## SUPPLIED MATERIAL
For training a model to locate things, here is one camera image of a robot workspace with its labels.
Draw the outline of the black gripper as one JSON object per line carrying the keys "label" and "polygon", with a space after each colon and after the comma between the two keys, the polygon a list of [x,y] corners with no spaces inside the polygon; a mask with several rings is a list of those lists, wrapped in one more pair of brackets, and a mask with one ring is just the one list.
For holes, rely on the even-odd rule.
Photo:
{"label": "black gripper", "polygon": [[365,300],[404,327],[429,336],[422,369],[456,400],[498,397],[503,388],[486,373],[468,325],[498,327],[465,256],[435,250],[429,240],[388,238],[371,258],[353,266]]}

==

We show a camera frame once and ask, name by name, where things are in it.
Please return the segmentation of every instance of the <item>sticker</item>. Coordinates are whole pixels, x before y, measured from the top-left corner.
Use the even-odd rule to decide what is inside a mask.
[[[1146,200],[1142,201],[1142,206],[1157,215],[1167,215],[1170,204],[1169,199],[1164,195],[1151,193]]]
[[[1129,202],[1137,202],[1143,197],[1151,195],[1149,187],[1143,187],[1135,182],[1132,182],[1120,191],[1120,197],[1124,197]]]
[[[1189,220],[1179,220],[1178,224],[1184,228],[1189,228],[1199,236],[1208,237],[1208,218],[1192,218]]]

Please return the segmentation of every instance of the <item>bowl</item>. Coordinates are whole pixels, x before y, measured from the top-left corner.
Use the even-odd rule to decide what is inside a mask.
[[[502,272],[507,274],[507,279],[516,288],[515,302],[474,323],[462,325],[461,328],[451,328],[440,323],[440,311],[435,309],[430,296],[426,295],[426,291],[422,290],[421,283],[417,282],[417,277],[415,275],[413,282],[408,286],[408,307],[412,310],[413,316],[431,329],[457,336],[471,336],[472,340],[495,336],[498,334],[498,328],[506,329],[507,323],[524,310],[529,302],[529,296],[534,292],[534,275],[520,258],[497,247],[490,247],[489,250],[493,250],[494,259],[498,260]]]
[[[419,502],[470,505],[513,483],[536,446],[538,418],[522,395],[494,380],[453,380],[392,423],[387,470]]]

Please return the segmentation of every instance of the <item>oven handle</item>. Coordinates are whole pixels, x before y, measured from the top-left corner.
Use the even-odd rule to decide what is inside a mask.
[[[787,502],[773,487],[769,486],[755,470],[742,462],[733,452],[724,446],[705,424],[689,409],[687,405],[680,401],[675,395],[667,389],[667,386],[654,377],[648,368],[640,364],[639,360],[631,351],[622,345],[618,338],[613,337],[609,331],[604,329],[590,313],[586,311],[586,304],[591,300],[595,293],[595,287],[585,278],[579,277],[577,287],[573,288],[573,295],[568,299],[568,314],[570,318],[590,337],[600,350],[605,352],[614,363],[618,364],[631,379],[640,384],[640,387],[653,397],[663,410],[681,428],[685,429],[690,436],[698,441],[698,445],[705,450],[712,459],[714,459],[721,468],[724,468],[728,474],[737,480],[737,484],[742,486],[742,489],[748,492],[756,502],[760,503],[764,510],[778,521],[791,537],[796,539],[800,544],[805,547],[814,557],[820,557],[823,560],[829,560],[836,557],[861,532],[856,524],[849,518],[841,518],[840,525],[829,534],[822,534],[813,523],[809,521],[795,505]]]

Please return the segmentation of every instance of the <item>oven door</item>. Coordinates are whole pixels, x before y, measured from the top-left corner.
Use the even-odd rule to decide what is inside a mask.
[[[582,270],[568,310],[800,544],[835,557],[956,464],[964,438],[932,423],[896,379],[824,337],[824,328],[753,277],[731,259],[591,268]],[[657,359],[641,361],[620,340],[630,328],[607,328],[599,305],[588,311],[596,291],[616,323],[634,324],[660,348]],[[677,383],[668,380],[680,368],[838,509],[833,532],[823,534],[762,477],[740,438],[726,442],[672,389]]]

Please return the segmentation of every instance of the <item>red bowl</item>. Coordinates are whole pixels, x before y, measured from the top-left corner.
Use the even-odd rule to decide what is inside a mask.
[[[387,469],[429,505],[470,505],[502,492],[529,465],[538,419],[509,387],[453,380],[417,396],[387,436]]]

---

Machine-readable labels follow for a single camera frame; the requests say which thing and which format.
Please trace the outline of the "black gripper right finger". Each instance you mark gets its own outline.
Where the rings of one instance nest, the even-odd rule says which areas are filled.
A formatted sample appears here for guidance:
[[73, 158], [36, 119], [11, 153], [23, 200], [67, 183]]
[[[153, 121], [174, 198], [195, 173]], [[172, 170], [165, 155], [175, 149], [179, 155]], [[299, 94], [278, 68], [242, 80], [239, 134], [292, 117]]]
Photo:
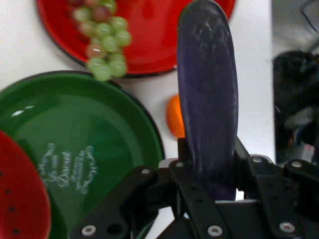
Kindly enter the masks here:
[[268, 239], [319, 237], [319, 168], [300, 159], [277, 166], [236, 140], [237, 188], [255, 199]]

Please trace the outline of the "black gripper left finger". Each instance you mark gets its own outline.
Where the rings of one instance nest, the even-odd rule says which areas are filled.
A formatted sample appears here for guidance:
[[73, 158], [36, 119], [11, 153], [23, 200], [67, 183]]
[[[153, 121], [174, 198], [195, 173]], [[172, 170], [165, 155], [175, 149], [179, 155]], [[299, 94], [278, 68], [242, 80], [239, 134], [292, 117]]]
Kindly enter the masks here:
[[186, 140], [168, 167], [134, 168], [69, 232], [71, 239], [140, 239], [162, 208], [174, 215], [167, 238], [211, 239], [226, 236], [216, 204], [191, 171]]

## WHAT TO PRODUCE
I need every line from the material that contains the word "finger".

## WRITTEN SOLUTION
Please trace the outline of the "black gripper right finger". Each instance you mark gets its own outline.
Please trace the outline of the "black gripper left finger". Each instance you mark gets its own outline.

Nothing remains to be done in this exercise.